PROBLEM DESCRIPTION> Your output should be each line from the material below that has the word "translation".

__________

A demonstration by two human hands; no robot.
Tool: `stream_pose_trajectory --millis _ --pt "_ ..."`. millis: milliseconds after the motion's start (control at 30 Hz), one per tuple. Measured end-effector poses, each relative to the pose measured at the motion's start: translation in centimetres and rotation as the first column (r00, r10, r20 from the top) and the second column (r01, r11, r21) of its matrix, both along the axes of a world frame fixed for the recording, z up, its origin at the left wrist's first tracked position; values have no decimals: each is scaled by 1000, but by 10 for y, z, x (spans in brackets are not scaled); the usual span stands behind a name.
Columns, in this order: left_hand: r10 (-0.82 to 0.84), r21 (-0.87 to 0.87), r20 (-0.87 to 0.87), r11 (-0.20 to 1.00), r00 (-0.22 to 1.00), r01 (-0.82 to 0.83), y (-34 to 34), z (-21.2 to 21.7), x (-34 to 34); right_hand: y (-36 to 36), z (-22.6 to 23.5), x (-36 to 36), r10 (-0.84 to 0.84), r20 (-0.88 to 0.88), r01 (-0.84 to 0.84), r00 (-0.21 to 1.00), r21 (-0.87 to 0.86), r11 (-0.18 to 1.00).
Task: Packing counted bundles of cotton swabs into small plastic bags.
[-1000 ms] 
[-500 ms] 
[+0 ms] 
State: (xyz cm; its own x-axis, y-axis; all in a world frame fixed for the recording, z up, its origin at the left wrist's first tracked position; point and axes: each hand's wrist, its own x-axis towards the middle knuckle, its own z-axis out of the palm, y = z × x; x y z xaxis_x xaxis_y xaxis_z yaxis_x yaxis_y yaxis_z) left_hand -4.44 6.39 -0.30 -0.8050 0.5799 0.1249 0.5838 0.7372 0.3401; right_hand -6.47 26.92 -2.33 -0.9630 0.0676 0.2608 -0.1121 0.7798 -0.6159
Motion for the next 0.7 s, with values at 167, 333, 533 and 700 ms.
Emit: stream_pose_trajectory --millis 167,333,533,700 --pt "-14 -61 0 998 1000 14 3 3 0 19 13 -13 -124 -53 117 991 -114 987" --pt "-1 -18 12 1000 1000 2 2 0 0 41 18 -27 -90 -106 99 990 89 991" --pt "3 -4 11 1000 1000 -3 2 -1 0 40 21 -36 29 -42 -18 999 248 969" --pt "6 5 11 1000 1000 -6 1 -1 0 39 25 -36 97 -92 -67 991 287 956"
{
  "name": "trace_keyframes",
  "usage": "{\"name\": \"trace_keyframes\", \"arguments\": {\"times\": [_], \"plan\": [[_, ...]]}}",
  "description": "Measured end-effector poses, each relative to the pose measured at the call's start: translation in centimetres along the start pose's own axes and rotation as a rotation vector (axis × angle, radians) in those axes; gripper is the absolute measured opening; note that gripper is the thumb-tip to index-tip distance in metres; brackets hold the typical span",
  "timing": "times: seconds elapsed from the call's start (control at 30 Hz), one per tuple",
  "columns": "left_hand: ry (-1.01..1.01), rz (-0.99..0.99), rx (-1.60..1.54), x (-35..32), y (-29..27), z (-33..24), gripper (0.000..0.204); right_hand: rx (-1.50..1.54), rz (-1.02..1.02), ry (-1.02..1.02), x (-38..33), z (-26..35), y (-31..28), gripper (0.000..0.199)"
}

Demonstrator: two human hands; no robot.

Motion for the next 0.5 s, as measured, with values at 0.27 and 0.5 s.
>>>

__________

SOLVED EXERCISE>
Tool: `stream_pose_trajectory --millis _ --pt "_ ..."`. millis: milliseconds after the motion's start (control at 30 Hz), one per tuple. Measured end-effector poses, each relative to the pose measured at the motion's start: translation in centimetres and rotation as the first column (r00, r10, r20 from the top) and the second column (r01, r11, r21) of its matrix, both along the axes of a world frame fixed for the recording, z up, its origin at the left wrist's first tracked position; values have no decimals: each is scaled by 1000, but by 10 for y, z, x (spans in brackets are not scaled); the usual span stands behind a name.
  "description": "Measured end-effector poses, each relative to the pose measured at the call's start: translation in centimetres along the start pose's own axes and rotation as a rotation vector (axis × angle, radians) in those axes; gripper is the absolute measured opening; note that gripper is the thumb-tip to index-tip distance in metres; brackets hold the typical span",

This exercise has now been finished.